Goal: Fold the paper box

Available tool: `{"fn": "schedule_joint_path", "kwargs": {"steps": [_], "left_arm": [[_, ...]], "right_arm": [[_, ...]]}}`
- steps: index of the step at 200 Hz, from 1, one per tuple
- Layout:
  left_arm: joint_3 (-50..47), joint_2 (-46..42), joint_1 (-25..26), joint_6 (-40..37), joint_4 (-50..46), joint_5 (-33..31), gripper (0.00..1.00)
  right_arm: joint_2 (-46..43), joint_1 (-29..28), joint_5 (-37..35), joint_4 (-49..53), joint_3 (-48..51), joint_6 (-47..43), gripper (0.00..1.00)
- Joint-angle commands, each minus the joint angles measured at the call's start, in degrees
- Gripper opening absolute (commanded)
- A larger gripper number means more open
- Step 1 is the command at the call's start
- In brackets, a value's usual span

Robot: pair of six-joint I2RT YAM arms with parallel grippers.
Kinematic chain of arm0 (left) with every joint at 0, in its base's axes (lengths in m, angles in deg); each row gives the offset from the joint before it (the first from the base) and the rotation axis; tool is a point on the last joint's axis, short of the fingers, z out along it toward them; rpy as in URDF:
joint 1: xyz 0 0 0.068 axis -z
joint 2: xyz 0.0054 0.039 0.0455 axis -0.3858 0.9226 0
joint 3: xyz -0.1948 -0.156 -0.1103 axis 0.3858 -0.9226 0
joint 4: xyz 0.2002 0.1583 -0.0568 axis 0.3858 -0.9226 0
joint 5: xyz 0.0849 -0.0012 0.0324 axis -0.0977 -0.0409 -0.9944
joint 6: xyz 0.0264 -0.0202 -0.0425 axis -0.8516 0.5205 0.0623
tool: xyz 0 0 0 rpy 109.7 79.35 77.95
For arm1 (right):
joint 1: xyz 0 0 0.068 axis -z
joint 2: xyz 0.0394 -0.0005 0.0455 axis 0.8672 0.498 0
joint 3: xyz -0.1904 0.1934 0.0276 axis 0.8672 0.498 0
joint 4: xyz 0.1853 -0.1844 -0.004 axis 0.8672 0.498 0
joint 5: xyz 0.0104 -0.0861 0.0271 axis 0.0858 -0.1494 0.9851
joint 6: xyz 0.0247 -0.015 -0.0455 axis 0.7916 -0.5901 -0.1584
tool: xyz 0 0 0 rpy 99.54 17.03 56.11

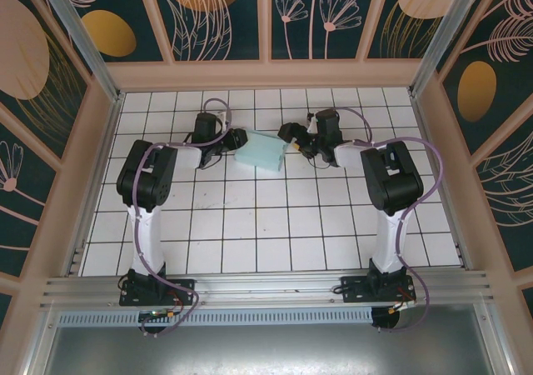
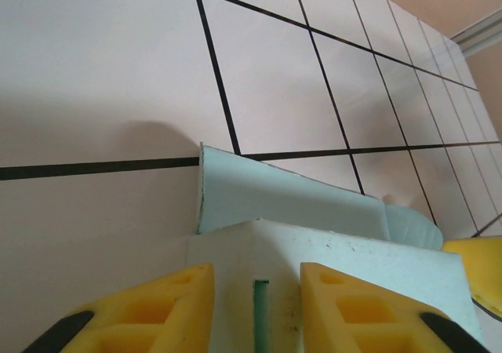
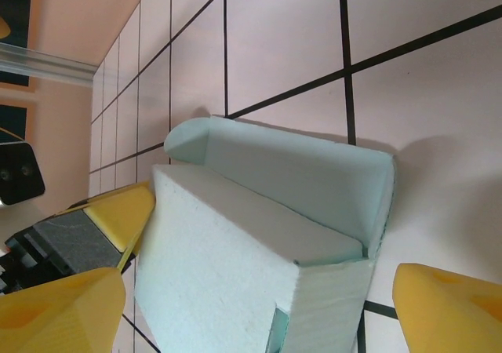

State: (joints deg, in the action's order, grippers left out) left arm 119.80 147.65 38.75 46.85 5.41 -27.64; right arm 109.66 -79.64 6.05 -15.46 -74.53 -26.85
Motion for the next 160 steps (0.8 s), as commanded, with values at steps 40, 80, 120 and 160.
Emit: {"fn": "schedule_joint_path", "kwargs": {"steps": [40,80,120,160], "left_arm": [[-5.41,4.22,-2.27,4.07,-4.87,5.03,0.25],[-6.33,3.81,-3.52,6.32,-2.01,7.38,0.16],[-8.27,4.86,-5.75,10.01,2.69,10.76,0.12],[-9.10,6.57,-7.57,15.49,9.25,14.97,0.06]], "right_arm": [[-3.84,-0.62,-1.15,-2.32,4.05,1.36,0.89],[-4.19,-1.39,-0.46,-3.21,5.11,1.87,0.89],[-5.16,-1.85,-0.43,-4.98,7.07,2.65,0.89],[-4.57,-2.79,0.27,-6.63,7.60,4.26,0.89]]}}
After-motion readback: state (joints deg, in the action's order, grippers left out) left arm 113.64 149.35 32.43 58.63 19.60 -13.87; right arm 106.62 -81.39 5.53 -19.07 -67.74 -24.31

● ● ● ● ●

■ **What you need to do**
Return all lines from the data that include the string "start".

■ **Answer box**
- Joint-angle commands, each minus the joint angles measured at the call's start, in degrees
- Step 1 is the command at the call's start

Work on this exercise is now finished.